■ What the task requires
Print the listing that follows, character for character.

■ Recorded information

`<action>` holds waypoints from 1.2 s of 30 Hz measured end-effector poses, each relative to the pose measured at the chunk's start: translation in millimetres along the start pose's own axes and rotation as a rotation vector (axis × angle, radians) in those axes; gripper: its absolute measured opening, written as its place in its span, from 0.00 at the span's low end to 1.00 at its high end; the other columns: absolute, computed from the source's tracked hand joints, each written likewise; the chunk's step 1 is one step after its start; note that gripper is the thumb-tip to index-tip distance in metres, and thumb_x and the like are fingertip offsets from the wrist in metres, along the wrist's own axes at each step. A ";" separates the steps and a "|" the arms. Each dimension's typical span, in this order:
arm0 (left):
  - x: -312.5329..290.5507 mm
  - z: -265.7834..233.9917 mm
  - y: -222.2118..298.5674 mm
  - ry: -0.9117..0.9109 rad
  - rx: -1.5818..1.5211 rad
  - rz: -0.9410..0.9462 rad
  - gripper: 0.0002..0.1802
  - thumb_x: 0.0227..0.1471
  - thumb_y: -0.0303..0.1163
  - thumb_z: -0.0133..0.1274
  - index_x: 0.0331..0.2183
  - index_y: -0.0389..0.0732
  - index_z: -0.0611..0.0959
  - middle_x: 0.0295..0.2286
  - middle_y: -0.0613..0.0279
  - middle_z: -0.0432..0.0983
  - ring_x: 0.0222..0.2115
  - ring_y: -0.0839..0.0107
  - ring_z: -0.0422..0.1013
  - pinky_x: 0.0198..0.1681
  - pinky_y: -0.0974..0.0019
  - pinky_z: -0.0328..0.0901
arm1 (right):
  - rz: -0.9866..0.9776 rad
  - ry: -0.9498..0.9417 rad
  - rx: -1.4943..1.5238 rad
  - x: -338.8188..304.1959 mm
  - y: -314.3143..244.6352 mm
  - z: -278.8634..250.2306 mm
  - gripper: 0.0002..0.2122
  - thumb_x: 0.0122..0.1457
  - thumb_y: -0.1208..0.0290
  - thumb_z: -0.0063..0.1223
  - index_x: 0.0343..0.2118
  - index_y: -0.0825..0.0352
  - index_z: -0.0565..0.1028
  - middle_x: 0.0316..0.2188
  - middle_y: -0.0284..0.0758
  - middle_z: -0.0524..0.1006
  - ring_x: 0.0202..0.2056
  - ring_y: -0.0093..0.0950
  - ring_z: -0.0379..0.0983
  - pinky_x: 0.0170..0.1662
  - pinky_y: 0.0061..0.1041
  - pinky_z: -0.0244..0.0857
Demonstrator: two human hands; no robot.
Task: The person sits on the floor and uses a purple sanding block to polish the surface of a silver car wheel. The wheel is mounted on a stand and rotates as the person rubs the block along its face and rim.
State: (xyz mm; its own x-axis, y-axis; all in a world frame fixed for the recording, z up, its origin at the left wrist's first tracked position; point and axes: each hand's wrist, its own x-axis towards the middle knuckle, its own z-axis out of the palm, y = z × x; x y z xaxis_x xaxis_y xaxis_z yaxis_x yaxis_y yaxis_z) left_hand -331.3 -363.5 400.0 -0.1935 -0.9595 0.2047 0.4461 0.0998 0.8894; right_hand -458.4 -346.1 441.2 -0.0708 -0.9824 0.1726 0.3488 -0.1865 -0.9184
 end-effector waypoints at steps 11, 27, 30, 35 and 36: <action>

■ Response area
`<action>` holds waypoints from 1.2 s of 30 Hz measured end-effector poses, each relative to the pose measured at the chunk's start: translation in millimetres along the start pose's own axes and rotation as a rotation vector (axis × angle, radians) in those axes; gripper: its absolute measured opening, written as its place in its span, from 0.00 at the span's low end to 1.00 at its high end; the other columns: absolute, computed from the source's tracked hand joints, each written likewise; the chunk's step 1 is one step after its start; note that gripper is the thumb-tip to index-tip distance in metres, and thumb_x and the like are fingertip offsets from the wrist in metres, along the wrist's own axes at each step. A ";" separates the steps and a "|" the arms. Each dimension's typical span, in this order:
arm0 (left):
  - x: -312.5329..290.5507 mm
  - z: -265.7834..233.9917 mm
  - y: -222.2118..298.5674 mm
  - ry: -0.9117..0.9109 rad
  - rx: -1.5818..1.5211 rad
  - rz: -0.9410..0.9462 rad
  - gripper: 0.0002..0.1802
  - thumb_x: 0.0227..0.1471
  - thumb_y: -0.0303..0.1163
  - thumb_z: -0.0133..0.1274
  - index_x: 0.0331..0.2183
  - index_y: -0.0389..0.0732
  - index_z: -0.0611..0.0959
  - middle_x: 0.0295..0.2286
  - middle_y: -0.0613..0.0279
  - middle_z: -0.0432..0.0983
  - ring_x: 0.0222..0.2115
  - ring_y: -0.0839..0.0107
  - ring_z: -0.0422..0.1013
  - pinky_x: 0.0198..0.1681
  - pinky_y: -0.0974..0.0019
  - pinky_z: -0.0328..0.0901
arm1 (right):
  - rz: -0.9866..0.9776 rad
  - ry: -0.9498..0.9417 rad
  - rx: -1.4943..1.5238 rad
  - x: -338.8188..304.1959 mm
  - y: -314.3143..244.6352 mm
  - z: -278.8634..250.2306 mm
  - gripper: 0.0002..0.2122
  - thumb_x: 0.0122..0.1457
  - thumb_y: -0.1208..0.0290
  - thumb_z: -0.0063..0.1223
  - index_x: 0.0343..0.2118
  - index_y: -0.0825..0.0352
  - index_z: -0.0565..0.1028
  - middle_x: 0.0316..0.2188
  - middle_y: -0.0284..0.0758
  - middle_z: -0.0524..0.1006
  - ring_x: 0.0202..0.2056
  - ring_y: -0.0093..0.0950
  - ring_z: -0.0379..0.0983
  - pinky_x: 0.0170..0.1662
  - pinky_y: 0.0061..0.1041
  - pinky_z: -0.0244..0.0857
Demonstrator: two human hands; no robot.
Task: The person sits on the floor and uses a purple sanding block to polish the surface of a silver car wheel. The wheel is mounted on a stand and rotates as the person rubs the block along its face and rim.
State: (xyz mm; its own x-axis, y-axis; all in a world frame fixed for the recording, z up, its origin at the left wrist's first tracked position; point and axes: each hand's wrist, its own x-axis towards the middle knuckle, its own z-axis out of the palm, y = z × x; x y z xaxis_x xaxis_y xaxis_z yaxis_x yaxis_y yaxis_z) left_hand -331.3 -363.5 400.0 -0.1935 -0.9595 0.2047 0.4461 0.0998 0.8894; right_hand -458.4 -346.1 441.2 -0.0708 -0.9824 0.1726 0.3488 -0.1865 -0.9184
 end-effector waypoints at steps 11, 27, 30, 35 and 36: <action>

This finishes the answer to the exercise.